There are two sets of input parameters for image synthesis. The first set corresponds to the imaging settings in the SEM: the Field-of-View/Magnification (1×, 2×, 3× and 4× the original standard cell dimensions) and the dwelling time per pixel (3.2 µsec/pixel and 10 µsec/pixel). The second set of parameters corresponds to the noise characteristics: the shot noise parameter for the scanning beam along with the expected mean pixel intensity and standard deviation of the material under study. The shot noise distorts the scanning beam intensity at 2%, 5%, 10% and 20%. Every µsec spent on a pixel is equivalent to 1000 samples acquired from the simulation. So, a single pixel acquired at 10 µsec/pixel setting would simulate 10,000 samples from a Monte-Carlo simulation using the beam interaction model. A Poisson-Gaussian model was used to model the beam interactions in the workflow. The mean pixel intensity response for each material was acquired from real SEM images of that layer. This concludes the simulation of the image formation process.

The noise profile for hardware assurance using SEM comes with a few additional predictable and random noise sources. The predictable noise sources, such as beam drift and sensor noise, were adopted from earlier works. The beam drift was simulated using a 5×5 kernel where the beam drift probabilities from the center of the kernel to the periphery was determined by a Gaussian distribution. Sen-
sensor noise was modelled as Additive White Gaussian Noise. The random interactions are added to the image after the SEM image is generated. Currently, the synthesis workflow applies two random interaction to the SEM image: stitching errors and operator interactions. Stitching errors are applied randomly on either the vertical, horizontal or both axes at the same time. The operator interactions are limited to contrast adjustments in the image. This modification is applied by introducing random variation to the material’s mean pixel intensity response. For instance, the mean pixel intensity response for the doped region is 160. Operator interaction randomly samples a Gaussian distribution with the mean set at 160 and a standard deviation of 15 to change the mean pixel intensity response from the materials. This modification can increase or decrease contrast in the image. Finally, the corners in the original layout are converted to simple curves in the SEM images to capture the variation introduced by the mask generation process for etching the IC layout onto the wafer during manufacturing [31]. The radius of the curve is randomly sampled from one to five. The chosen magnification parameter also scales the radius. The final SEM image is generated at the end of this stage. This SEM image synthesis workflow constitutes the closest substitute to a real SEM image obtained from an IC through complex resource-intensive processes like RE.
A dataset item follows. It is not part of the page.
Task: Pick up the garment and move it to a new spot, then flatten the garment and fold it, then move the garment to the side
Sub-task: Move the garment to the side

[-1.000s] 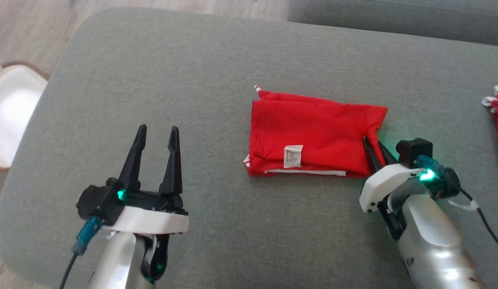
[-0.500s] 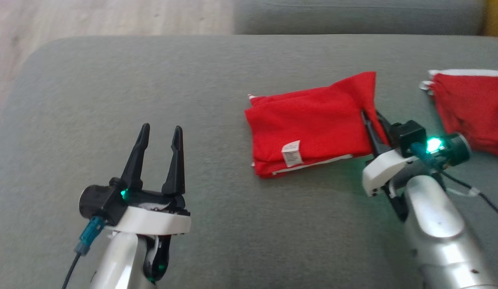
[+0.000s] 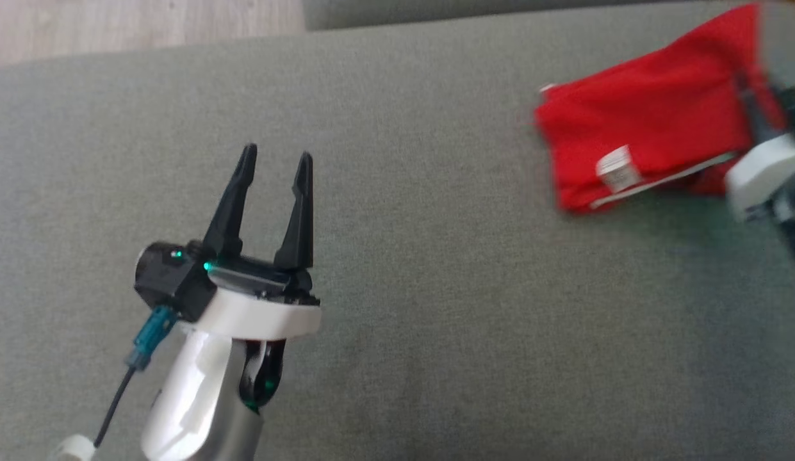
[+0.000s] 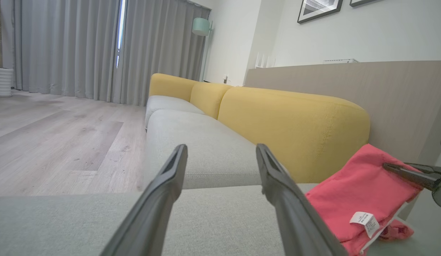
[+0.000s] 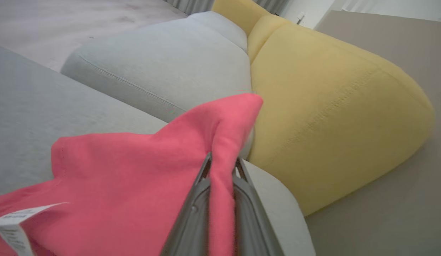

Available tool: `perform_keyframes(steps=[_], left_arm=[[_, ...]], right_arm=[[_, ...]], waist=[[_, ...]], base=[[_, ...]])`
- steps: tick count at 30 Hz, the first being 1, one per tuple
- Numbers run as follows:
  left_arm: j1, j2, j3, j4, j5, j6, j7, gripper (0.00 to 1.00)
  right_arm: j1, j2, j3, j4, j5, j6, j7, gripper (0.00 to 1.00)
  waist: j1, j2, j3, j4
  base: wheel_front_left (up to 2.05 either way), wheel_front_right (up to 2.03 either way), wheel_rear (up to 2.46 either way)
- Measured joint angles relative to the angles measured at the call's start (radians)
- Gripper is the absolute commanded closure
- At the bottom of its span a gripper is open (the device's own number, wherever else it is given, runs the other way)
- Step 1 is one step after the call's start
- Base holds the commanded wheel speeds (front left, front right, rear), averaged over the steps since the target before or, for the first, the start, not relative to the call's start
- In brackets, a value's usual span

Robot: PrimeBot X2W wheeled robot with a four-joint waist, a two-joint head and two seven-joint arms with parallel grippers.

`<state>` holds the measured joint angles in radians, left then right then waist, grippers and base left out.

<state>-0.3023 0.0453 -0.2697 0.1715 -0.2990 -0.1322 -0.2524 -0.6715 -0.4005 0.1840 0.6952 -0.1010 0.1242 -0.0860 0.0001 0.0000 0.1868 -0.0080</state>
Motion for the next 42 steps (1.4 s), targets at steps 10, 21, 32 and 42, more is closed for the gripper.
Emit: perform_keyframes(steps=[10, 21, 32, 42], left_arm=[[-0.051, 0.003, -0.018, -0.006, 0.001, 0.0, -0.004, 0.0], [-0.082, 0.013, -0.019, -0.005, -0.001, 0.0, -0.004, 0.0], [-0.026, 0.011, 0.047, 0.016, 0.0, 0.0, -0.004, 0.0], [0.06, 0.006, 0.112, 0.012, 0.025, 0.0, -0.004, 0.0]], right_arm=[[-0.061, -0.106, -0.101, 0.033, -0.003, 0.0, 0.069, 1.0], [-0.073, -0.055, -0.31, 0.031, -0.121, 0.0, 0.095, 0.0], [-0.03, 0.105, -0.374, -0.091, -0.178, 0.0, 0.026, 0.0], [0.09, 0.243, -0.328, -0.276, -0.046, 0.0, -0.021, 0.0]], waist=[[0.0002, 0.0, 0.103, -0.003], [0.0002, 0.0, 0.152, 0.008], [-0.0002, 0.0, 0.017, -0.001], [-0.0003, 0.0, -0.097, 0.025]], base=[[0.0, 0.0, 0.0], [0.0, 0.0, 0.0], [0.0, 0.0, 0.0], [0.0, 0.0, 0.0]])
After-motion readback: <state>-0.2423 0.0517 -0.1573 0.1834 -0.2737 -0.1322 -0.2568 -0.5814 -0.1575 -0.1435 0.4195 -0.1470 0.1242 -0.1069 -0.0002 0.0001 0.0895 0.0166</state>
The claim for the closest substitute to a real SEM image can be verified through extensive experimentation. The experiment protocol applied for verification consists of acquiring a large number of SEM images of an IC at a fixed set of imaging parameters and comparing them against synthetic SEM images generated using the same parameters through Monte Carlo simulations of the beam interactions and the other predictable interactions. If the model is valid, then the statistical similarity of the synthetic and the real SEM image should be highest at the same imaging parameters. The imaging parameters used in the simulation includes dwelling time per pixel, shot noise and the standard deviation of the material. The simulation generated 64,000 pixels for every possible combination of the parameters listed earlier. The comparison between the real and synthetic SEM image was done by using the pixel intensity histogram of the respective images and comparing their similarity using Jensen-Shannon divergence. A divergence value of zero indicates that both the histograms are the same. Similarly, texture-based similarity was assessed in the Fourier domain by taking the cosine distance between the magnitude spectrum of the images. Both experiments produced identical results, shown in Figure 5, suggesting that the real and synthetic SEM images are very similar. For additional information on model robustness and validation, especially in the context of real-world noise sources, refer supplementary material Sections 1 and 2.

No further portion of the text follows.